Press CTRL + SHIFT + ESC at the same time and go to the Processes Tab. Try to determine which processes are dangerous.
Right click on each of them and select Open File Location. Then scan the files with our free online virus scanner:
This scanner is free and will always remain free for our website's users. You can find its full-page version at: https://howtoremove.guide/online-virus-scanner/
After you open their folder, end the processes that are infected, then delete their folders.
Note: If you are sure something is part of the infection – delete it, even if the scanner doesn’t flag it. No anti-virus program can detect all infections.
Hold together the Start Key and R. Type appwiz.cpl –> OK.
You are now in the Control Panel. Look for suspicious entries. Uninstall it/them. If you see a screen like this when you click Uninstall, choose NO:
Type msconfig in the search field and hit enter. A window will pop-up:
Startup —> Uncheck entries that have “Unknown” as Manufacturer or otherwise look suspicious.
- Remember this step – if you have reason to believe a bigger threat (like ransomware) is on your PC, check everything here.
Hold the Start Key and R – copy + paste the following and click OK:
A new file will open. If you are hacked, there will be a bunch of other IPs connected to you at the bottom. Look at the image below:
If there are suspicious IPs below “Localhost” – write to us in the comments.
Type Regedit in the windows search field and press Enter.

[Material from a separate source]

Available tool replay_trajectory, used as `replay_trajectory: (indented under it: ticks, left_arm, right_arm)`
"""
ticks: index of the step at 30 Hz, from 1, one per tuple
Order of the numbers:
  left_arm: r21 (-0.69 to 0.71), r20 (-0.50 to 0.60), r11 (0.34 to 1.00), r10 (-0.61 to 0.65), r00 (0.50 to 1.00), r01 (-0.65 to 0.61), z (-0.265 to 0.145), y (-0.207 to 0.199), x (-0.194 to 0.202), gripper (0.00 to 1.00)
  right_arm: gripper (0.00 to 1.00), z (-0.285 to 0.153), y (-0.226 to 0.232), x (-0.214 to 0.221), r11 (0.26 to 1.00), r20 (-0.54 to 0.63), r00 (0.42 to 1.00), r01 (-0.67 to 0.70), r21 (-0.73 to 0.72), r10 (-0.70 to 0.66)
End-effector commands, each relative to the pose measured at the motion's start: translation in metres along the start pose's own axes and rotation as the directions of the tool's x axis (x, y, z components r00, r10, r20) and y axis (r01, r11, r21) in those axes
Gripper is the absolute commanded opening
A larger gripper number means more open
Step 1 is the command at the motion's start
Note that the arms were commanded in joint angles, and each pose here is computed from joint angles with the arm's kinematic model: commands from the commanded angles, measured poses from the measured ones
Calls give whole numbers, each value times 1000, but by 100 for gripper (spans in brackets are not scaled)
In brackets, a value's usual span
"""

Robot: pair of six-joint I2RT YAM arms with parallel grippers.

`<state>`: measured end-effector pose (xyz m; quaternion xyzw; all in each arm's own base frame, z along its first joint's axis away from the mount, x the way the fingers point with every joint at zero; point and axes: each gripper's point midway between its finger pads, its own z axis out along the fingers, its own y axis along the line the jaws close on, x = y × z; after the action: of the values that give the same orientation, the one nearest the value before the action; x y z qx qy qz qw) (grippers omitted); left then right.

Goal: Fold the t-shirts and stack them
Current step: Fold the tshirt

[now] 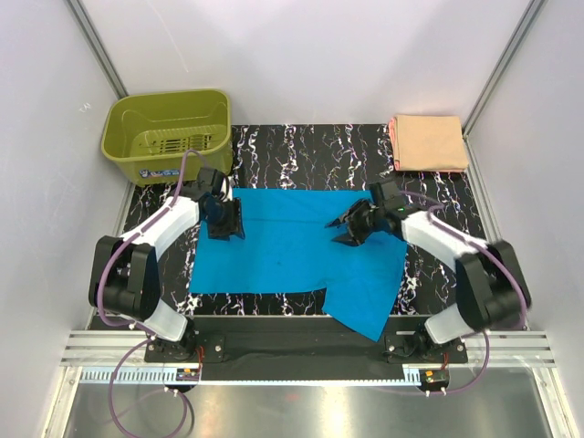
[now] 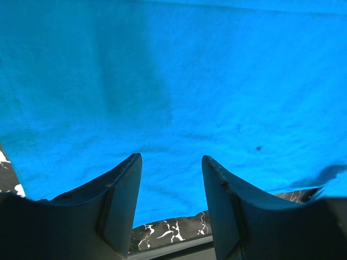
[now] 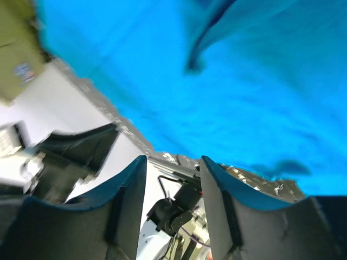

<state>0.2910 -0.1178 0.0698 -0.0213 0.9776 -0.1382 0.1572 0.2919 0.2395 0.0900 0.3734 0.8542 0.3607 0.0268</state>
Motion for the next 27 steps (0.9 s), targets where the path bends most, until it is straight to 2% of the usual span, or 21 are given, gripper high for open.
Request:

Once inside, press CTRL and F together and type the virus’s Name. Right click and delete any entries you find with a similar name. If they don’t show up this way, go manually to these directories and delete/uninstall them:
- HKEY_CURRENT_USER—-Software—–Random Directory. It could be any one of them – ask us if you can’t discern which ones are malicious.
HKEY_CURRENT_USER—-Software—Microsoft—Internet Explorer—-Main—- Random
If the guide didn’t help you, download the anti-virus program we recommended or ask us in the comments for guidance!